I've now had a chance to look at this more as I was a bit surprised you had to do this.
The main issue is you are using verchar columns and not nvarchar columns and you did not tell us how the data got into the database in the first place. Let's assume the data was inserted into the database with DBD::ODBC in the first place and see what happens
use strict;
use warnings;
use DBI qw(:utils :sql_types);
use 5.016;
use Data::Dumper;
use Encode;
my $h = DBI->connect() or die $DBI::errstr;
$h->{RaiseError} = 1;
eval {
$h->do(q/drop table chinese/);
};
$h->do(q/create table chinese (n varchar(30), d varchar(12))/);
my $str = "\x{20020}\x{24202}\x{31185}\x{23460}";
my $encoded = encode('UTF-8', $str);
foreach my $s (split(//, $encoded)) {
print sprintf("%x,", ord($s));
}
say "";
say data_string_desc($str);
my $s = $h->prepare(q/insert into chinese values(?,?)/);
$s->execute($str, "111");
$s = $h->prepare(q/select cast(n as varbinary) from chinese/);
$s->execute;
my $r = $s->fetchall_arrayref;
foreach my $s (split(//, $r->[0][0])) {
print sprintf("%x,", ord($s));
}
say "";
say data_string_desc($r->[0][0]);
my $d = decode('UTF-8', $r->[0][0]);
say data_string_desc($d);
print Dumper(\$d);
which outputs:
f0,a0,80,a0,f0,a4,88,82,f0,b1,86,85,f0,a3,91,a0,
UTF8 on, non-ASCII, 4 characters 16 bytes
f0,a0,80,a0,f0,a4,88,82,f0,b1,86,85,f0,a3,91,a0,
UTF8 off, non-ASCII, 16 characters 16 bytes
UTF8 on, non-ASCII, 4 characters 16 bytes
$VAR1 = \"\x{20020}\x{24202}\x{31185}\x{23460}";
When I look under the hood at what ODBC APIs DBD::ODBC is calling I see DBD::ODBC took the 4 chinese characters that are UTF-8 encoded in Perl (see first lines of output) and it converted them to UTF16 and bound them as SQL_WCHARs. Note, varchar columns are not really designed to store unicode data. If we convert what SQL Server thinks it has in the column to varbinary and read it back we miracoulously get the chinese string UTF-8 encoded back (the 3rd/4th lines of output). Unsurprisingly we can decode that UTF-8 back into a string in Perl (the last 2 lines of output). In other words, SQL Server does not know that is UTF-8 encoded data and length functions and collation will not work.

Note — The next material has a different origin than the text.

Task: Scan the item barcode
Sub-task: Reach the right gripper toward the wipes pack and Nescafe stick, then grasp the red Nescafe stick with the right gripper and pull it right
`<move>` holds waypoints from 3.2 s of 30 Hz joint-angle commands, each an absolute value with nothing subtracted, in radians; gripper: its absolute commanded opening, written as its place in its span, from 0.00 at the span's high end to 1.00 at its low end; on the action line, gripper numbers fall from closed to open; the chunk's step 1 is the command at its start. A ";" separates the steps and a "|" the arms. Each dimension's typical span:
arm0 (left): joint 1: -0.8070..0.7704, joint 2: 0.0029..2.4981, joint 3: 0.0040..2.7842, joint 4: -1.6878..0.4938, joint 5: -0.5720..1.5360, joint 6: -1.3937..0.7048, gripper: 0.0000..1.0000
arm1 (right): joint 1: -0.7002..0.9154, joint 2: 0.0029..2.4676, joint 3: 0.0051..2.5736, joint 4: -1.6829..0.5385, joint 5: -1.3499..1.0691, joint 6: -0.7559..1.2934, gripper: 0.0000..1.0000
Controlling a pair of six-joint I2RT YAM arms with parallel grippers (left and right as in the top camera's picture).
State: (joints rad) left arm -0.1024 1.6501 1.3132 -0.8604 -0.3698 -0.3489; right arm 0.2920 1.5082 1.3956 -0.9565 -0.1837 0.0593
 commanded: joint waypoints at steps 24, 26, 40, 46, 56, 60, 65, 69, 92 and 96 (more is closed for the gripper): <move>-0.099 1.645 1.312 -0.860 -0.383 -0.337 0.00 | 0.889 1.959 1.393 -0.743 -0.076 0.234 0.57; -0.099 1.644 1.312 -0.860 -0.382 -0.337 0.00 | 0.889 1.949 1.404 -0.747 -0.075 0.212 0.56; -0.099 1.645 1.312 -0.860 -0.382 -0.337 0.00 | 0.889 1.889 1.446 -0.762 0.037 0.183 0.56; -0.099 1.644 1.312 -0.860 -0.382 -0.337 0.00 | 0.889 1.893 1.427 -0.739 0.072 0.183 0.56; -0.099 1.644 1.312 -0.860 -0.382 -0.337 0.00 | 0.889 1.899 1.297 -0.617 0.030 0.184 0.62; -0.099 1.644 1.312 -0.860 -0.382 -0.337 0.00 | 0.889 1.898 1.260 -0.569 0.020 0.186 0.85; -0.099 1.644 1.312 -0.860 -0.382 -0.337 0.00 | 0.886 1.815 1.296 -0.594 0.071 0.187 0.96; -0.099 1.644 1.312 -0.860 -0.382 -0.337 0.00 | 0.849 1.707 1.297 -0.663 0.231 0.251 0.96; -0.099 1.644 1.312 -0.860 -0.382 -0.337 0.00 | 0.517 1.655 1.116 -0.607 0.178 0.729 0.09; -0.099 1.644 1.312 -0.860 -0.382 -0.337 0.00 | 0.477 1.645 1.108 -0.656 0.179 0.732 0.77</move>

If we rewrite the select code to a simple "select * from chinese" we seem to get back rubbish. What has happened here is that DBD::ODBC bound what it believed to be char data as SQL_WCHARs, SQL Server passed back UTF16 encoded representation of the 16 bytes and DBD::ODBC decoded it to UTF-8 and hence it is now double encoded UTF-8.
If we had changed the code above to bind the input data as SQL_WCHARs SQL Server would have just put a load of question marks in the column as it cannot do what you want.
The correct way to do this with SQL Server is to make the column nvarchar and then everything will just work (except collations when characters don't fit into UCS-2 until SQL Server 2012 - see Inserting unicode characters > 0xFFFF (surrogate pairs) into MS SQL Server with Perl DBD::ODBC for why). |